My first smoke of a C&D blend was with Chenet’s Cake, something that was a daily go-to for me before I took the year off. It did not disappoint, though my tolerance for nicotine had been substantially decreased. Then I noticed my mouth chemistry has definitely changed. Haunted Bookshelf has long been a go-to, and suddenly I’m getting tongue bite from it, something that never happened before. I can’t tell if I’ve just lost the leathery-tongue I so valued, or if everything really has changed. Thankfully Bayou Morning and Kajun Kake are causing no problems at all.

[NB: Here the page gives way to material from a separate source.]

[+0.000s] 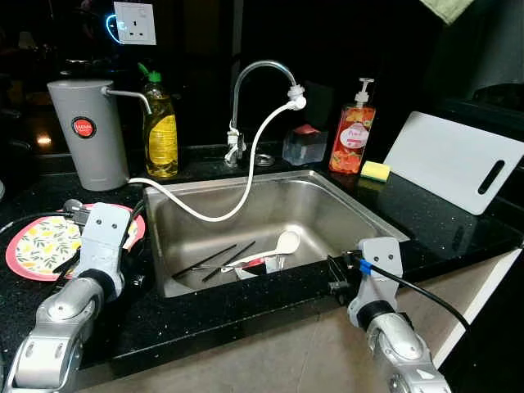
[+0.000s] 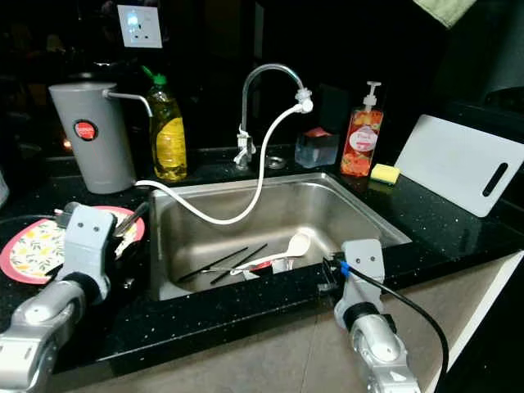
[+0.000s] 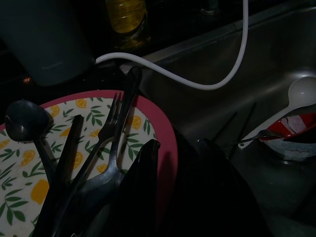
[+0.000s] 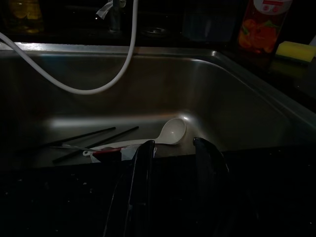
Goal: Kitchen organization
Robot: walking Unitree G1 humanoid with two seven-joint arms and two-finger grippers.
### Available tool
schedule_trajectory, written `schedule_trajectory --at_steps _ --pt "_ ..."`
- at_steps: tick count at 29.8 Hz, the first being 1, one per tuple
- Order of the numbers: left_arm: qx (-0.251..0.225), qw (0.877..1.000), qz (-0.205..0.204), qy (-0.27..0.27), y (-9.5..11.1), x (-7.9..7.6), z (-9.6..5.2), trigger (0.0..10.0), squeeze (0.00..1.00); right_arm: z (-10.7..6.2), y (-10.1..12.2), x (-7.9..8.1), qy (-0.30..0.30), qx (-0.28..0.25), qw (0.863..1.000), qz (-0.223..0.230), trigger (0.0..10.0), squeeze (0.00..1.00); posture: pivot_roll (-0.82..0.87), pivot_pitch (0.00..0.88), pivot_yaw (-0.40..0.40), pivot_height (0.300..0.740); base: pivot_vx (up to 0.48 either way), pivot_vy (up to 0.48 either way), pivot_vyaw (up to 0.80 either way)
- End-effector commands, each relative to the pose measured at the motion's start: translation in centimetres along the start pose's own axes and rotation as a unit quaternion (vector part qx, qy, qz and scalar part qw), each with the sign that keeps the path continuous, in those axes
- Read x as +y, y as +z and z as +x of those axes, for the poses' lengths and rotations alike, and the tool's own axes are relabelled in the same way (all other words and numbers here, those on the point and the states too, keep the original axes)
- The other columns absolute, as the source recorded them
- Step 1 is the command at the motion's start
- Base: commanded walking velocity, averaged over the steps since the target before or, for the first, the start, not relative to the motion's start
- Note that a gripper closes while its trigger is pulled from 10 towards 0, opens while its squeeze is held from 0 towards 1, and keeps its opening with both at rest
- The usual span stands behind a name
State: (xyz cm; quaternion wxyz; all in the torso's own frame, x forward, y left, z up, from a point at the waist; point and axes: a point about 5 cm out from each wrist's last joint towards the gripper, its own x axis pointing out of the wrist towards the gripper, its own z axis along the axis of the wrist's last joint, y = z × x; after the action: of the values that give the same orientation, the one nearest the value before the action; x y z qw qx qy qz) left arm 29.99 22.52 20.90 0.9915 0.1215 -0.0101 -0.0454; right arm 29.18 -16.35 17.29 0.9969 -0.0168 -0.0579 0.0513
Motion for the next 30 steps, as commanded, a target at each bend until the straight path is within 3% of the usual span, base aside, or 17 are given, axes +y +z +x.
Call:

Peter Stokkebye Luxury Navy and Luxury Bullseye Flake are still hitting the spot when aged (and now everything is at least a year older). I smoked through the remains of a Solani Silver Flake tin in about three days. And I used a cigar cutter to cut off bits of Gawith, Hoggarth & Co. Happy Brown Bogie before throwing it in my pipe and it still puts hair on my chest…. 

At one point a good friend sent me a message about what he was smoking, and it encouraged me to re-humidify a few blends that had grown dry in poorly sealed tins. This encouraged me to bust out some Daughters and Ryan Rimbroche S.J. and to dive in to an old tin of Samuel Gawith Cabbie’s Mixture (which is now high on my list of things to re-order).

I haven’t purchased tobacco in over a year and still have more than a handful of tins that I haven’t cracked–it’s about time. Two weeks ago, I fired up my lathe and made a pipe—my first in over a year. Today I put the finishing touches on it and stained it.

It’s only been a few months and already the year without tobacco is but a distant memory. Did I survive it? Apparently, the answer is yes. But I sure as hell hope I never have to again.

Life is better with the glorious leaf

With tobacco, yard work is better. Pipe making is better. Going for an evening walk is better. Sitting with a book is better. And since I work from home, virtual meetings are way better. I digest my food better. And I’m generally a happier person.

I’m nearly certain I’ll live longer as a result…. which…. if I remember right, had something to do with why I got started with this whole process in the first place.




3 Responses

  • I did a long hiatus to support my late wife who quit a multi-pack cigarette habit after many years. I did cigars on business trips, with her approval. As a widower, I bought a new pipe from a carver who sells at our state fair, and especially used this to help get through some medical hard times with my second wife, with her in rehab, etc., when a refreshing beverage wouldn’t have helped during those demanding times. Up early, off hours, long commutes at night, etc. I still have my first pipes from decades ago, so there is continuity. At least my experience was entirely voluntary. No one asked me to quit or held anything over my head about it. But it has been a long journey. I keep my pipe smoking extremely moderate. My modest cellar will last me for years. But I share a certain familiarity with this experience. As a footnote, my late wife’s shortened life had nothing to do, so far as medical science knows, with her heavy smoking, but was from an unrelated cause.

  • mso489 Not sure why I am posting this, but God bless brother! I wish nothing but the best for you and yours!